┌──
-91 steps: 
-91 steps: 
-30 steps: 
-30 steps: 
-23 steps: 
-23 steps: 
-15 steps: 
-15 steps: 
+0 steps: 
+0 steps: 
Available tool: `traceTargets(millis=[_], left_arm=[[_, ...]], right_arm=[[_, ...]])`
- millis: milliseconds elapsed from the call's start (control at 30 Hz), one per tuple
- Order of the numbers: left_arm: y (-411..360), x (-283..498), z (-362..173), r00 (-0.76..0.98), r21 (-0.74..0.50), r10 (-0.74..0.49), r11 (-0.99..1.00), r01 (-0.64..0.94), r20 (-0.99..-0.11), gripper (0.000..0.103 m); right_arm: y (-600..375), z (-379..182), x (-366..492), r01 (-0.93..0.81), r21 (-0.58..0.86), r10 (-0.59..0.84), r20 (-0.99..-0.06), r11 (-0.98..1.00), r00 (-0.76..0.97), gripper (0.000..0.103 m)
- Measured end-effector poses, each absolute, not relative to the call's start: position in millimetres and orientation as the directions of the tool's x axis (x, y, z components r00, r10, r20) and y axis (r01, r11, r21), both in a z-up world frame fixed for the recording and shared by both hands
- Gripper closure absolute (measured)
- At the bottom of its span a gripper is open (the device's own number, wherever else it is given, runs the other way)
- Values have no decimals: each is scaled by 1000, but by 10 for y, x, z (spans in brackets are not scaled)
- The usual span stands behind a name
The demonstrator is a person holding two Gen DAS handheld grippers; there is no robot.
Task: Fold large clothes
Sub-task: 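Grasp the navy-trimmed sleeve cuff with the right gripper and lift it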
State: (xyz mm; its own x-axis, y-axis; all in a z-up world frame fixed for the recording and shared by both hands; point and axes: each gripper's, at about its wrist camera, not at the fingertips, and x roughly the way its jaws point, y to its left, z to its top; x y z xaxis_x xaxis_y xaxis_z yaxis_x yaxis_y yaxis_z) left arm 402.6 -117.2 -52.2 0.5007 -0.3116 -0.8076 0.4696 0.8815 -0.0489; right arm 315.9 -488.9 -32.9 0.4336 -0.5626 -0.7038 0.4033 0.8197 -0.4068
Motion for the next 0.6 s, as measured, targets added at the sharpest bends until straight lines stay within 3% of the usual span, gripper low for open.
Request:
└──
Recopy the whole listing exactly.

-91 steps: 
-91 steps: 
-30 steps: 
-30 steps: 
-23 steps: 
-23 steps: 
-15 steps: 
-15 steps: 
+0 steps: 
+0 steps: 
Available tool: `traceTargets(millis=[_], left_arm=[[_, ...]], right_arm=[[_, ...]])`
- millis: milliseconds elapsed from the call's start (control at 30 Hz), one per tuple
- Order of the numbers: left_arm: y (-411..360), x (-283..498), z (-362..173), r00 (-0.76..0.98), r21 (-0.74..0.50), r10 (-0.74..0.49), r11 (-0.99..1.00), r01 (-0.64..0.94), r20 (-0.99..-0.11), gripper (0.000..0.103 m); right_arm: y (-600..375), z (-379..182), x (-366..492), r01 (-0.93..0.81), r21 (-0.58..0.86), r10 (-0.59..0.84), r20 (-0.99..-0.06), r11 (-0.98..1.00), r00 (-0.76..0.97), gripper (0.000..0.103 m)
- Measured end-effector poses, each absolute, not relative to the call's start: position in millimetres and orientation as the directions of the tool's x axis (x, y, z components r00, r10, r20) and y axis (r01, r11, r21), both in a z-up world frame fixed for the recording and shared by both hands
- Gripper closure absolute (measured)
- At the bottom of its span a gripper is open (the device's own number, wherever else it is given, runs the other way)
- Values have no decimals: each is scaled by 1000, but by 10 for y, x, z (spans in brackets are not scaled)
- The usual span stands behind a name
The demonstrator is a person holding two Gen DAS handheld grippers; there is no robot.
Task: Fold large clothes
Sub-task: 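Grasp the navy-trimmed sleeve cuff with the right gripper and lift it
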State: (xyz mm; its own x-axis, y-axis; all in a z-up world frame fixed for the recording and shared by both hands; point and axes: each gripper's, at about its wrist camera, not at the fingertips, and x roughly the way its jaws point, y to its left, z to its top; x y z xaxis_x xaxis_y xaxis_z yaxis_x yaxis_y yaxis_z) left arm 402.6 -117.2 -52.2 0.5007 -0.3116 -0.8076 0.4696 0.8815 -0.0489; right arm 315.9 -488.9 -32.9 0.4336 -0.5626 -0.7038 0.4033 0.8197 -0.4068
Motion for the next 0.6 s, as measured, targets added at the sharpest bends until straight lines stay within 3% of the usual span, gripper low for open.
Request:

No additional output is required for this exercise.